BEGIN Material provided

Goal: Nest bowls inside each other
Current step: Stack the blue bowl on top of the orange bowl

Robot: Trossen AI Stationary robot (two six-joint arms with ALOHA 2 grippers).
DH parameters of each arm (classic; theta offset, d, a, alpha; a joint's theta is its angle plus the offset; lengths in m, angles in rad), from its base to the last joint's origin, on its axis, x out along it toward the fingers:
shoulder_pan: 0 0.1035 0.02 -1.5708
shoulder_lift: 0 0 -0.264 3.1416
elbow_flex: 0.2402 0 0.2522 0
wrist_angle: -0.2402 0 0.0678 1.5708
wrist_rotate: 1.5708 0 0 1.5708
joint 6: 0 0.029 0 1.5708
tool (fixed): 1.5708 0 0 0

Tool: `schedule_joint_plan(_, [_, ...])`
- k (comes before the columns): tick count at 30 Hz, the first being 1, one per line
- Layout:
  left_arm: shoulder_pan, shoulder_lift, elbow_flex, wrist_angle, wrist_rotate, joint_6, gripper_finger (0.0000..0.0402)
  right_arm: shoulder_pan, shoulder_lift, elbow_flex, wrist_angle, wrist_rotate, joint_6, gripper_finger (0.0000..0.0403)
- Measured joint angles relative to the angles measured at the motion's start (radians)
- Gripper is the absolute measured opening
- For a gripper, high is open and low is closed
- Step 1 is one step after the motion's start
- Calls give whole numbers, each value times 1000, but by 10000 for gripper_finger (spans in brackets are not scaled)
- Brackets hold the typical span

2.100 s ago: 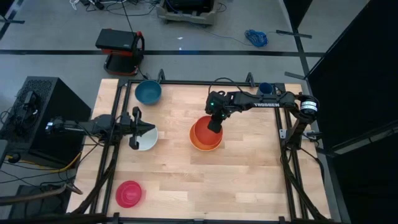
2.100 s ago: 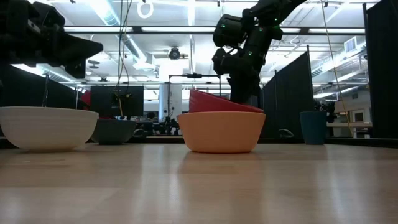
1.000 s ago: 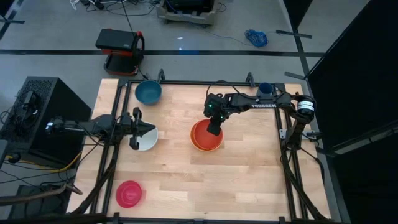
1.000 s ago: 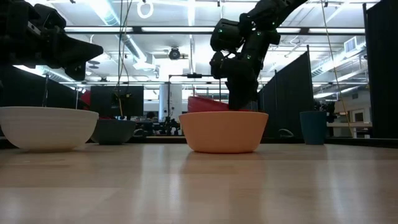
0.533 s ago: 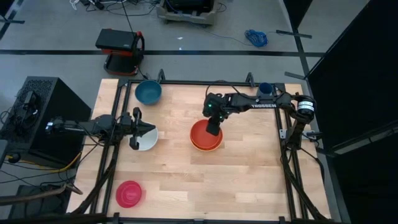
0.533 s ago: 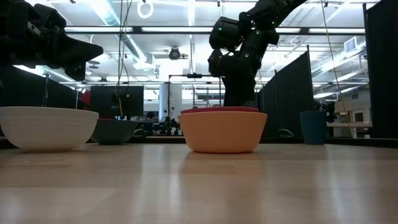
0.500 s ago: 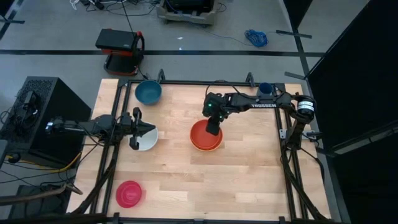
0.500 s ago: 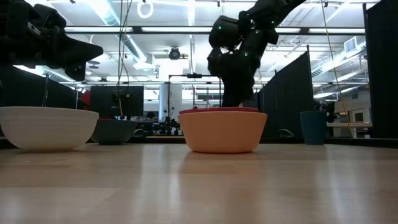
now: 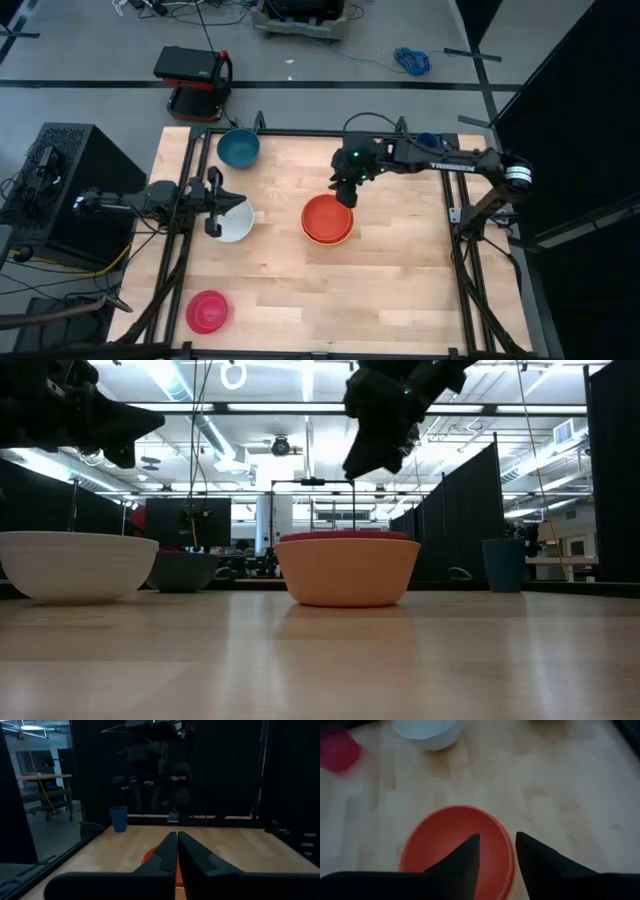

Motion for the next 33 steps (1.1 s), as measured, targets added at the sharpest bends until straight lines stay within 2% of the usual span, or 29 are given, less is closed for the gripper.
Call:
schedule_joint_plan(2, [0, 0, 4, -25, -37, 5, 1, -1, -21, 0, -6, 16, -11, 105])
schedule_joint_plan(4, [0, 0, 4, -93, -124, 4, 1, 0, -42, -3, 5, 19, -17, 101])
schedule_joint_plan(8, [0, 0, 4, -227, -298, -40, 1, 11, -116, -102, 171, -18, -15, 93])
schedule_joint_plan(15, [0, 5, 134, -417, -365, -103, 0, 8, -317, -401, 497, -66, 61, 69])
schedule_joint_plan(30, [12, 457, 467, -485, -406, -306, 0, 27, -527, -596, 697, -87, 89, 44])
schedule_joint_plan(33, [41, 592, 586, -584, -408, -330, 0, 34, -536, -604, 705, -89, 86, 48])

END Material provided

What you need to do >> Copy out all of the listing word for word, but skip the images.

Result >>
Goal: Nest bowls inside each other
Current step: Stack the blue bowl on top of the orange bowl

Robot: Trossen AI Stationary robot (two six-joint arms with ALOHA 2 grippers).
DH parameters of each arm (classic; theta offset, d, a, alpha; a joint's theta is its angle plus the offset; lengths in m, angles in rad), from its base to the last joint's origin, on its axis, x out along it toward the fingers:
shoulder_pan: 0 0.1035 0.02 -1.5708
shoulder_lift: 0 0 -0.264 3.1416
elbow_flex: 0.2402 0 0.2522 0
wrist_angle: -0.2402 0 0.0678 1.5708
wrist_rotate: 1.5708 0 0 1.5708
joint 6: 0 0.029 0 1.5708
tool (fixed): 1.5708 0 0 0

Tool: `schedule_joint_plan(_, [_, ...])`
- k (comes before the columns): tick count at 30 Hz, the first being 1, one per line
- Layout:
  left_arm: shoulder_pan, shoulder_lift, elbow_flex, wrist_angle, wrist_rotate, joint_6, gripper_finger (0.0000..0.0402)
  right_arm: shoulder_pan, shoulder_lift, elbow_flex, wrist_angle, wrist_rotate, joint_6, gripper_finger (0.0000..0.0403)
- Measured joint angles relative to the angles measured at the motion's start (radians)
- Gripper is the absolute measured opening
- For a gripper, high is open and low is closed
- Step 1 is one step after the motion's start
- Calls give whole numbers, each value times 1000, but by 10000 for gripper_finger (spans in brackets are not scaled)
- Brackets hold the typical span

2.100 s ago: 
2.100 s ago: 
1.000 s ago: 
1.000 s ago: 
0.533 s ago: 
0.533 s ago: 
0.500 s ago: 
0.500 s ago: 
now: 

Motion for the next 33 steps (1.1 s), as measured, targets added at the sharpest bends until straight lines stay within 2% of the usual span, or 29 are given, less is closed for the gripper.
Call:
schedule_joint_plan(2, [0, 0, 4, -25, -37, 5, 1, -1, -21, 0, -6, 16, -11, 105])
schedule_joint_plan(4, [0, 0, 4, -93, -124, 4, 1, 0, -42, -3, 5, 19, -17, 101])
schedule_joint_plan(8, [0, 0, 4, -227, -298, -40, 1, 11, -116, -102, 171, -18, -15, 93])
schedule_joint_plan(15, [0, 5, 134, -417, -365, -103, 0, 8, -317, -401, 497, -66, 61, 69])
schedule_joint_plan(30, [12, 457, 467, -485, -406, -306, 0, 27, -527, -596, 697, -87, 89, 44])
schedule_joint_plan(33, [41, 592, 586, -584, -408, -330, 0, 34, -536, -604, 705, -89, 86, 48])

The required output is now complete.